Wang, Y. (1997), GRKPACK: Fitting smoothing spline ANOVA models for exponential families. Communications in Statistics – Simulations and Computation, 26, 765–782.

References

Klein, R., Klein, B. E. K., Moss, S. E., Davis, M. D., and DeMets, D. L. (1988), Glycosylated hemoglobin predicts the incidence and progression of diabetic retinopathy. Journal of the American Medical Association, 260, 2864–2871.

Klein, R., Klein, B. E. K., Moss, S. E., Davis, M. D., and DeMets, D. L. (1989), The Wisconsin Epidemiologic Study of Diabetic Retinopathy. X. Four incidence and progression of diabetic retinopathy when age at diagnosis is 30 or more years.

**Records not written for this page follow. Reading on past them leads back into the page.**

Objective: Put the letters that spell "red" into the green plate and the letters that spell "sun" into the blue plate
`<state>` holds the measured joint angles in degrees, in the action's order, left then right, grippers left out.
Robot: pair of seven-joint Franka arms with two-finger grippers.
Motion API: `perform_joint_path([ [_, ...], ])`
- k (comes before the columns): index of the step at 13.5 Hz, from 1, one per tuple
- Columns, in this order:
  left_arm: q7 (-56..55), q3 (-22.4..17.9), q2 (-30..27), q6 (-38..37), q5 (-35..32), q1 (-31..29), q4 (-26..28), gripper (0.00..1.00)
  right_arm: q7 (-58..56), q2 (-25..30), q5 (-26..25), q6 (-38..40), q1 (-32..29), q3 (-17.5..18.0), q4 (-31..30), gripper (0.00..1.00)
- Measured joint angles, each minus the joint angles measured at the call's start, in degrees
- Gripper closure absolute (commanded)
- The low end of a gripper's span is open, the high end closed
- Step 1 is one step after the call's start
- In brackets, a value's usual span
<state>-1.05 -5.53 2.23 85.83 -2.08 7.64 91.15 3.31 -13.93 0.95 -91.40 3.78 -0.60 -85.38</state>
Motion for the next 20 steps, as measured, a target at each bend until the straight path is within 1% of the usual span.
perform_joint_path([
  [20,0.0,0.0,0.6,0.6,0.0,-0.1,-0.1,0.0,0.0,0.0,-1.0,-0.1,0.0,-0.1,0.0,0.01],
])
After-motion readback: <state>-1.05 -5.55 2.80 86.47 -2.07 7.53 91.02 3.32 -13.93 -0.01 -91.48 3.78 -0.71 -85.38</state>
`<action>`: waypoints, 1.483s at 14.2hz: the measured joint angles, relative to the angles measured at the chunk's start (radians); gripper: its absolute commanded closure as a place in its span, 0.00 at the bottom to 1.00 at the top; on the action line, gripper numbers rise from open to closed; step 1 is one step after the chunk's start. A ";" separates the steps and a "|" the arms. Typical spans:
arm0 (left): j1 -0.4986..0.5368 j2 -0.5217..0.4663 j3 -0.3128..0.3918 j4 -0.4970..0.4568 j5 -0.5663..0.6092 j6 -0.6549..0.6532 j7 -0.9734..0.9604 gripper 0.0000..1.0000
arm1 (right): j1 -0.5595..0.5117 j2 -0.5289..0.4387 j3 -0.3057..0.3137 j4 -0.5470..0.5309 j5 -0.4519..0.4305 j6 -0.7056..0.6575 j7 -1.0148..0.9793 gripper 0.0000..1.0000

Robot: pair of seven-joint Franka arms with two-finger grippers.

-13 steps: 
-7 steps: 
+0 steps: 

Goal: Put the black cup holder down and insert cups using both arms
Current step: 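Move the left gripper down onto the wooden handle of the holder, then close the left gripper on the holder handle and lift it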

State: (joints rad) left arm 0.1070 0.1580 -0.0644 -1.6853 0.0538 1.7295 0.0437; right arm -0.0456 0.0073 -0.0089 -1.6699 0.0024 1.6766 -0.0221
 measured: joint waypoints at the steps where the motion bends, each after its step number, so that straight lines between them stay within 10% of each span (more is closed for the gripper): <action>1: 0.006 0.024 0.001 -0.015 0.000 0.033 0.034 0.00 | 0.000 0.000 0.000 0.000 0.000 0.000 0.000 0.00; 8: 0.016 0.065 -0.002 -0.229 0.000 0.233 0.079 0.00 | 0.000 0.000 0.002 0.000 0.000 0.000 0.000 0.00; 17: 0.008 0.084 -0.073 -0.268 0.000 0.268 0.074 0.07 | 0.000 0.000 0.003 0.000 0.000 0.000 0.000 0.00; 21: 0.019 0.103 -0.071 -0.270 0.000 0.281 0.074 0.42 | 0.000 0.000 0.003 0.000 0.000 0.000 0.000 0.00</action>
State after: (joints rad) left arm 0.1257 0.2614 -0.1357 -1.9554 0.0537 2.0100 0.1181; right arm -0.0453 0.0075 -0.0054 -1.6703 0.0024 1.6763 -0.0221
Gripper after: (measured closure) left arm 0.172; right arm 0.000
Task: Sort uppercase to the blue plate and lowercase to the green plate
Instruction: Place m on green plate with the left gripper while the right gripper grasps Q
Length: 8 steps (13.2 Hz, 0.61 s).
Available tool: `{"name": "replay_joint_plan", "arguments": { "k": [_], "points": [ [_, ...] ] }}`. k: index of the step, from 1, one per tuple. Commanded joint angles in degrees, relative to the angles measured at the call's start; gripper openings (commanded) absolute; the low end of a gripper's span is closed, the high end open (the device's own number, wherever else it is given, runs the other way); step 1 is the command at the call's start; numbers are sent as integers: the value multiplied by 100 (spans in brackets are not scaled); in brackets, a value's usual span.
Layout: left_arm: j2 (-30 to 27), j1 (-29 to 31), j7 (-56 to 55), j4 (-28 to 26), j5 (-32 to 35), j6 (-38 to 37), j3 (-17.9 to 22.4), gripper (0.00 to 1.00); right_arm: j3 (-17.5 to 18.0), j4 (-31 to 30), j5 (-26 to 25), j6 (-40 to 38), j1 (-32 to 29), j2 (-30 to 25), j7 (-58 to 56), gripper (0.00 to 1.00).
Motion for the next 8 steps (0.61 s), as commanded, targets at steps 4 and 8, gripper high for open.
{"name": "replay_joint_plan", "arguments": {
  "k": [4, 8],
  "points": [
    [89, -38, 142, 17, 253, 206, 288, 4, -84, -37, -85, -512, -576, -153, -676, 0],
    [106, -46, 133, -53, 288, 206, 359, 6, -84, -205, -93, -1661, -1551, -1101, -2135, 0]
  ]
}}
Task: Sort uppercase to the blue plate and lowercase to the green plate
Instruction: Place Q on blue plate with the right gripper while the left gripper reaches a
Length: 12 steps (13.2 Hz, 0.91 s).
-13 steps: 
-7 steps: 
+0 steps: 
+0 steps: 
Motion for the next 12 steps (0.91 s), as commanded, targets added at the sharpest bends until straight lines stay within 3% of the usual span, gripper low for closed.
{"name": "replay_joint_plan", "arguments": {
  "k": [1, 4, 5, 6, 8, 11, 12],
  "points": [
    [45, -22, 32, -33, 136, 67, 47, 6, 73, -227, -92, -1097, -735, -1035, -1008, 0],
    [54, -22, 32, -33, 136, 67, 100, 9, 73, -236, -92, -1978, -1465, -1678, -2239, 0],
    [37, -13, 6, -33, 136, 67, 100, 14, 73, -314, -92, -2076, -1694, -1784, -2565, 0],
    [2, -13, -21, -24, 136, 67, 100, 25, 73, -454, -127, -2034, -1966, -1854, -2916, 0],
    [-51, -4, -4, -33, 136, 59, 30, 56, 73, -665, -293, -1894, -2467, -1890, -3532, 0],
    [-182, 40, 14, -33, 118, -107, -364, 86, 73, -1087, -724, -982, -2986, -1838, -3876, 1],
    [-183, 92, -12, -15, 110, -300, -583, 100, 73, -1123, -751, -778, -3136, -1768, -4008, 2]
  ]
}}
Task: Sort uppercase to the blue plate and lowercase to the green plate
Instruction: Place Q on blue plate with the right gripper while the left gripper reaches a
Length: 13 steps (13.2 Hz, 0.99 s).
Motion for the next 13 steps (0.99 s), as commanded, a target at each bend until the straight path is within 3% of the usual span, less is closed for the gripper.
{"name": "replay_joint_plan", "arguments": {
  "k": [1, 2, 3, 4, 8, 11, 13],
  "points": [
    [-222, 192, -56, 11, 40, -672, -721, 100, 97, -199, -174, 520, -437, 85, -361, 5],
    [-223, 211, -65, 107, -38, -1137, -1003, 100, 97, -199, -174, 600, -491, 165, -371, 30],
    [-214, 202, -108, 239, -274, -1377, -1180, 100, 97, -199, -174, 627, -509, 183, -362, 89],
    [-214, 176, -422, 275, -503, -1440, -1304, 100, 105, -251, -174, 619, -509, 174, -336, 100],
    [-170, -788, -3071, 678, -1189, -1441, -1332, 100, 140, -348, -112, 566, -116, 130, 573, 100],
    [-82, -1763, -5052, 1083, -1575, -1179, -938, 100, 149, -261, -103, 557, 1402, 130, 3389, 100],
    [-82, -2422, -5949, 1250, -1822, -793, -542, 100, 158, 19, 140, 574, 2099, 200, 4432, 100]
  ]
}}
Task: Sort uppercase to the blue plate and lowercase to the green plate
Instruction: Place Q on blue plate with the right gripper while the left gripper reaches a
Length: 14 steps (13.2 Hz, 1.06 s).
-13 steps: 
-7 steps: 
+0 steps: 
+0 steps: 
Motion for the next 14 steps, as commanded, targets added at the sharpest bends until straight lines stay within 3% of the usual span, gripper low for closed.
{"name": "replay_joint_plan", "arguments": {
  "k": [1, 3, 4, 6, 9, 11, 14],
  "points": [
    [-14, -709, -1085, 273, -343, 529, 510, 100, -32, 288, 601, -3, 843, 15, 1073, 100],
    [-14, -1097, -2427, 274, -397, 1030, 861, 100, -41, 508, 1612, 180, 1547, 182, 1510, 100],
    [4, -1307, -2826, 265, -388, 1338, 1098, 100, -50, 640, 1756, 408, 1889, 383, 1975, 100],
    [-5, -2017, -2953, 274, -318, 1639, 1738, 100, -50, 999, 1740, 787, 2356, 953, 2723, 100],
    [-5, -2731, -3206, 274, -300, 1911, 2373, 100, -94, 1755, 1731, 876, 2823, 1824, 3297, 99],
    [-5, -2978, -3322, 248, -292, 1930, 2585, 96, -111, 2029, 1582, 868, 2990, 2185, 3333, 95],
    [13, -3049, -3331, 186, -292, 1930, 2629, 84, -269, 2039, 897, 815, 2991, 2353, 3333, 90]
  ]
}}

Archive Ophthalmology, 107, 244–249.

Wahba, G., Wang, Y., Gu, C., Klein, R., and Klein, B. E. K. (1995), Smoothing spline ANOVA for exponential families, with application to the Wisconsin Epidemiological Study of Diabetic Retinopathy. The Annals of Statistics, 23, 1865–1895.


Stages of Diabetic Retinopathy

Description

Data derived from the Wisconsin Epidemiological Study of Diabetic Retinopathy.

Usage

data(wesdr1)

Format

A data frame containing 2049 observations on the following variables.

age Age of patient.
dur Duration of diabetes, in years.
gly Percent of glycosylated hemoglobin.
upro Ordinal urine protein level.
insl Binary indicator of insulin usage.
ret1 Ordinal retinopathy stage, right eye.
ret2 Ordinal retinopathy stage, left eye.